Lo que no se aprendió: un legado incómodo
Al final, la gripe de 1918 dejó cerca de 675.000 muertos solo en Estados Unidos. La mascarilla, pese a su uso desigual y las resistencias sociales, sí ayudó a reducir la transmisión en momentos críticos. Sin embargo, el legado cultural de aquella medida fue más ambiguo. En lugar de generar un consenso sobre su utilidad, terminó asociada con imposición, control y división.
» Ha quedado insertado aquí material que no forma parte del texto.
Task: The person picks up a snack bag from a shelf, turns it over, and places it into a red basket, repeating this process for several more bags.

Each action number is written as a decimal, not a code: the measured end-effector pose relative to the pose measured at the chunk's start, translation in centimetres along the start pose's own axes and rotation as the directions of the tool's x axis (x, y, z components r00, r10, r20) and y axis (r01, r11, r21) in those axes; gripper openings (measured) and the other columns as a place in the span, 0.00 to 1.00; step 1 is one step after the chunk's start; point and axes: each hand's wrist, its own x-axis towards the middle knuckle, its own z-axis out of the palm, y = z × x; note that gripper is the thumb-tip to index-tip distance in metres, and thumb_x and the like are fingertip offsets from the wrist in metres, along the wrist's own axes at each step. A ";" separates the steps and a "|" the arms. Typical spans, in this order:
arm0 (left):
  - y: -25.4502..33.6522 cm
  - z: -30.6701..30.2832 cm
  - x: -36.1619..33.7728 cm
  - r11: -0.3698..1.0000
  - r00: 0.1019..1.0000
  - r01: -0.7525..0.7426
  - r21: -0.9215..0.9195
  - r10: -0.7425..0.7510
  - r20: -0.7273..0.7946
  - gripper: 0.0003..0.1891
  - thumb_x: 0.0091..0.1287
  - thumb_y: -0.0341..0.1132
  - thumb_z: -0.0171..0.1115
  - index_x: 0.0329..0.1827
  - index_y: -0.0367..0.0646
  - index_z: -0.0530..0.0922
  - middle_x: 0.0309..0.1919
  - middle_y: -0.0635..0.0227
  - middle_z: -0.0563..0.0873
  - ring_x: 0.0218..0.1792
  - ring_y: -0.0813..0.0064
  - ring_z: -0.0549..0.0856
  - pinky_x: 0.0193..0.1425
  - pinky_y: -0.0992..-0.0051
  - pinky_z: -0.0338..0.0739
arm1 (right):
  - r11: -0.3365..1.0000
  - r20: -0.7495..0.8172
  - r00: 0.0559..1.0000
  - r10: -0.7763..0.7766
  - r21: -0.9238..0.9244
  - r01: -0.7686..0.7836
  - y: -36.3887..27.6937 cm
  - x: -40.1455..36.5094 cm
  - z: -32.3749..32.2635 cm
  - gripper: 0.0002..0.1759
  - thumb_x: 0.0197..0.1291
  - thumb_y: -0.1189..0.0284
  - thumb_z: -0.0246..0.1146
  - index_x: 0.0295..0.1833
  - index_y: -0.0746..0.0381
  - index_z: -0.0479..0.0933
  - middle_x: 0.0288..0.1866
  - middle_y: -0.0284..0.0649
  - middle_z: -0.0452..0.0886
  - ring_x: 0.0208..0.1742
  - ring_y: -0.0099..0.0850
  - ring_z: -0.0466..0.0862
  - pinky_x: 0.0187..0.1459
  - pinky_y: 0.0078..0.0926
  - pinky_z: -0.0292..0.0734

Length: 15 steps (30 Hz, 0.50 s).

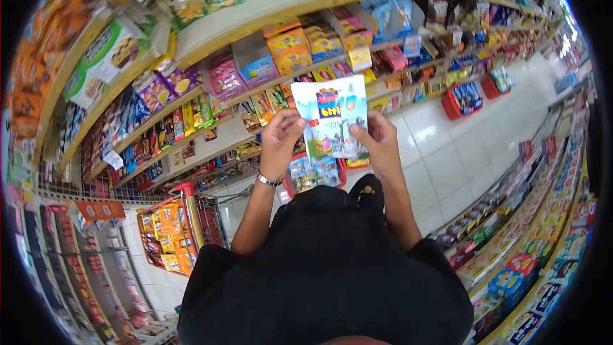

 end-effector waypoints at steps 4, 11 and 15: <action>-3.1 3.1 2.0 0.999 0.999 0.032 -0.029 -0.033 -0.023 0.10 0.70 0.31 0.60 0.49 0.36 0.74 0.44 0.65 0.84 0.44 0.82 0.81 0.45 0.81 0.76 | 1.000 0.002 1.000 0.012 0.021 -0.012 -0.4 1.5 -3.4 0.15 0.58 0.76 0.67 0.50 0.67 0.76 0.42 0.35 0.81 0.44 0.21 0.78 0.48 0.20 0.73; -5.5 11.5 6.1 0.972 0.978 0.057 -0.228 -0.100 -0.182 0.09 0.70 0.31 0.58 0.50 0.37 0.74 0.44 0.65 0.83 0.44 0.77 0.83 0.44 0.74 0.81 | 0.998 0.168 0.986 -0.005 0.058 -0.005 -3.8 6.5 -12.8 0.15 0.62 0.76 0.64 0.53 0.69 0.75 0.43 0.36 0.81 0.46 0.22 0.79 0.50 0.20 0.74; -7.1 16.7 8.1 0.972 0.979 0.100 -0.211 -0.134 -0.152 0.09 0.70 0.30 0.58 0.50 0.38 0.73 0.44 0.65 0.83 0.45 0.76 0.83 0.47 0.73 0.82 | 0.998 0.222 0.975 -0.009 0.056 -0.003 -4.6 8.9 -20.3 0.15 0.61 0.76 0.65 0.53 0.68 0.76 0.46 0.37 0.81 0.46 0.22 0.80 0.50 0.20 0.75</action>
Hoy, más de un siglo después, resulta imposible no ver ecos de aquella historia en las recientes pandemias. La polarización, las teorías de conspiración, el rechazo a las autoridades sanitarias, la confusión entre protección y libertad… Todo parece repetirse como si la historia, en lugar de enseñarnos, se limitara a disfrazarse con nuevos trajes para los mismos dilemas.
Y así, aquella mascarilla de gasa, improvisada y rudimentaria, no solo sirvió para contener un virus, sino para revelar las costuras más frágiles de una sociedad enfrentada a sí misma.